_Data supplied:_

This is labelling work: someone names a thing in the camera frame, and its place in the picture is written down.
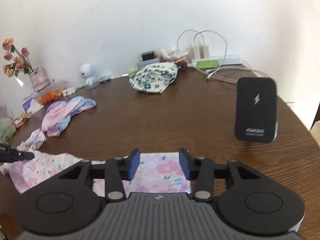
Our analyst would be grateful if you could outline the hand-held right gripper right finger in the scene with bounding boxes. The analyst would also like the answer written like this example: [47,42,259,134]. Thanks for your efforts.
[179,148,260,202]

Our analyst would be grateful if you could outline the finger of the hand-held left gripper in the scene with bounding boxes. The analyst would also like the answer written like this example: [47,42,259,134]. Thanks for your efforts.
[0,144,35,163]

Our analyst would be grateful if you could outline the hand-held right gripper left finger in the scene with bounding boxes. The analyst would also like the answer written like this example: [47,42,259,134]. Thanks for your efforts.
[59,148,140,202]

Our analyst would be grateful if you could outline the pink floral garment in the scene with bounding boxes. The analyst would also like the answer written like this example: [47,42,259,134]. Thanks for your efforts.
[0,129,192,197]

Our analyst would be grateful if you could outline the green plastic bag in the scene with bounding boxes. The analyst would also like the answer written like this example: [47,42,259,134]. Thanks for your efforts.
[0,116,16,143]

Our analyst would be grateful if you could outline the red checkered packet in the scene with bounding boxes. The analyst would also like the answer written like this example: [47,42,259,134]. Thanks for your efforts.
[15,111,33,128]

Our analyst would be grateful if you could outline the purple tissue pack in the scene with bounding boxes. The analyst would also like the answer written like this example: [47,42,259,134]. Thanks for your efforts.
[22,94,44,113]

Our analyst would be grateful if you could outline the pastel pink purple garment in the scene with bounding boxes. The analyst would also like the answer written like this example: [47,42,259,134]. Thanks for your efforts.
[41,96,97,137]

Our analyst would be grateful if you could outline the clear container with orange food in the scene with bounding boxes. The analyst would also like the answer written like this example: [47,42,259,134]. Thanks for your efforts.
[39,80,68,105]

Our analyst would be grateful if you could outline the lilac lace vase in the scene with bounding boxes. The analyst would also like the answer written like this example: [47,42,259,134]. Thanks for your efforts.
[30,67,50,92]

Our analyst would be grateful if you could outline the cream green floral garment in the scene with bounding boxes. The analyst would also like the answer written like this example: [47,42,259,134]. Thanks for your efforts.
[129,62,178,94]

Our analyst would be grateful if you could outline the pink artificial flowers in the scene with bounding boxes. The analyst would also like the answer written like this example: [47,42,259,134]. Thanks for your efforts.
[2,38,34,78]

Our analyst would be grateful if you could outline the green case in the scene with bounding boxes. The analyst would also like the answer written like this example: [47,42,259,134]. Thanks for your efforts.
[192,59,218,70]

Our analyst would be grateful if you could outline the lavender tin box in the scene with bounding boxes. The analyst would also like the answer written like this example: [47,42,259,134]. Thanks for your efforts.
[137,57,162,69]

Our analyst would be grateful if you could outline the crumpled white tissue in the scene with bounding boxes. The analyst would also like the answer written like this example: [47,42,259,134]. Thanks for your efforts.
[161,45,188,59]

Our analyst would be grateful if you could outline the white power strip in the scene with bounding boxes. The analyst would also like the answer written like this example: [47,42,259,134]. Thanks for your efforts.
[212,53,242,65]

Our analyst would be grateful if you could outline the black wireless charger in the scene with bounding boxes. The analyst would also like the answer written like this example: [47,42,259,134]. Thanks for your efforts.
[234,77,279,144]

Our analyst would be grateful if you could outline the white cable bundle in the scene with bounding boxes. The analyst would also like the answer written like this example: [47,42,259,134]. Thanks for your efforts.
[206,61,272,83]

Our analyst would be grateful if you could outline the white robot-shaped camera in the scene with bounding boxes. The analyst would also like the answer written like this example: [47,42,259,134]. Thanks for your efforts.
[80,62,97,85]

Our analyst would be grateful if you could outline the looped white cable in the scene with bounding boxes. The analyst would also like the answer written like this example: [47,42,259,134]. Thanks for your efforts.
[177,29,228,67]

_Problem to solve:_
Leave the pictures out and copy the rest of the data exactly.

_Task response:_
This is labelling work: someone names a thing in the camera frame, and its place in the picture is written down.
Our analyst would be grateful if you could outline the hand-held right gripper right finger in the scene with bounding boxes. The analyst would also like the answer written like this example: [47,42,259,134]. Thanks for your efforts.
[179,148,260,202]

Our analyst would be grateful if you could outline the finger of the hand-held left gripper in the scene with bounding boxes. The analyst would also like the answer written like this example: [47,42,259,134]. Thanks for your efforts.
[0,144,35,163]

Our analyst would be grateful if you could outline the hand-held right gripper left finger in the scene with bounding boxes. The analyst would also like the answer written like this example: [47,42,259,134]. Thanks for your efforts.
[59,148,140,202]

Our analyst would be grateful if you could outline the pink floral garment in the scene with bounding boxes. The analyst would also like the answer written like this example: [47,42,259,134]. Thanks for your efforts.
[0,129,192,197]

Our analyst would be grateful if you could outline the green plastic bag in the scene with bounding boxes. The analyst would also like the answer written like this example: [47,42,259,134]. Thanks for your efforts.
[0,116,16,143]

Our analyst would be grateful if you could outline the red checkered packet in the scene with bounding boxes. The analyst would also like the answer written like this example: [47,42,259,134]. Thanks for your efforts.
[15,111,33,128]

Our analyst would be grateful if you could outline the purple tissue pack in the scene with bounding boxes. The analyst would also like the answer written like this example: [47,42,259,134]. Thanks for your efforts.
[22,94,44,113]

Our analyst would be grateful if you could outline the pastel pink purple garment in the scene with bounding boxes. The analyst would also like the answer written like this example: [47,42,259,134]. Thanks for your efforts.
[41,96,97,137]

Our analyst would be grateful if you could outline the clear container with orange food in the scene with bounding boxes. The analyst would also like the answer written like this example: [47,42,259,134]. Thanks for your efforts.
[39,80,68,105]

Our analyst would be grateful if you could outline the lilac lace vase in the scene with bounding boxes. The analyst would also like the answer written like this example: [47,42,259,134]. Thanks for your efforts.
[30,67,50,92]

Our analyst would be grateful if you could outline the cream green floral garment in the scene with bounding boxes. The analyst would also like the answer written like this example: [47,42,259,134]. Thanks for your efforts.
[129,62,178,94]

Our analyst would be grateful if you could outline the pink artificial flowers in the scene with bounding boxes. The analyst would also like the answer written like this example: [47,42,259,134]. Thanks for your efforts.
[2,38,34,78]

Our analyst would be grateful if you could outline the green case in the scene with bounding boxes. The analyst would also like the answer written like this example: [47,42,259,134]. Thanks for your efforts.
[192,59,218,70]

Our analyst would be grateful if you could outline the lavender tin box in the scene with bounding boxes. The analyst would also like the answer written like this example: [47,42,259,134]. Thanks for your efforts.
[137,57,162,69]

Our analyst would be grateful if you could outline the crumpled white tissue in the scene with bounding boxes. The analyst would also like the answer written like this example: [47,42,259,134]. Thanks for your efforts.
[161,45,188,59]

Our analyst would be grateful if you could outline the white power strip in the scene with bounding boxes. The analyst would also like the answer written like this example: [47,42,259,134]. Thanks for your efforts.
[212,53,242,65]

Our analyst would be grateful if you could outline the black wireless charger in the scene with bounding boxes. The analyst would also like the answer written like this example: [47,42,259,134]. Thanks for your efforts.
[234,77,279,144]

Our analyst would be grateful if you could outline the white cable bundle in the scene with bounding boxes. The analyst would also like the answer written like this example: [47,42,259,134]. Thanks for your efforts.
[206,61,272,83]

Our analyst would be grateful if you could outline the white robot-shaped camera in the scene with bounding boxes. The analyst would also like the answer written like this example: [47,42,259,134]. Thanks for your efforts.
[80,62,97,85]

Our analyst would be grateful if you could outline the looped white cable in the scene with bounding boxes. The analyst would also like the answer written like this example: [47,42,259,134]. Thanks for your efforts.
[177,29,228,67]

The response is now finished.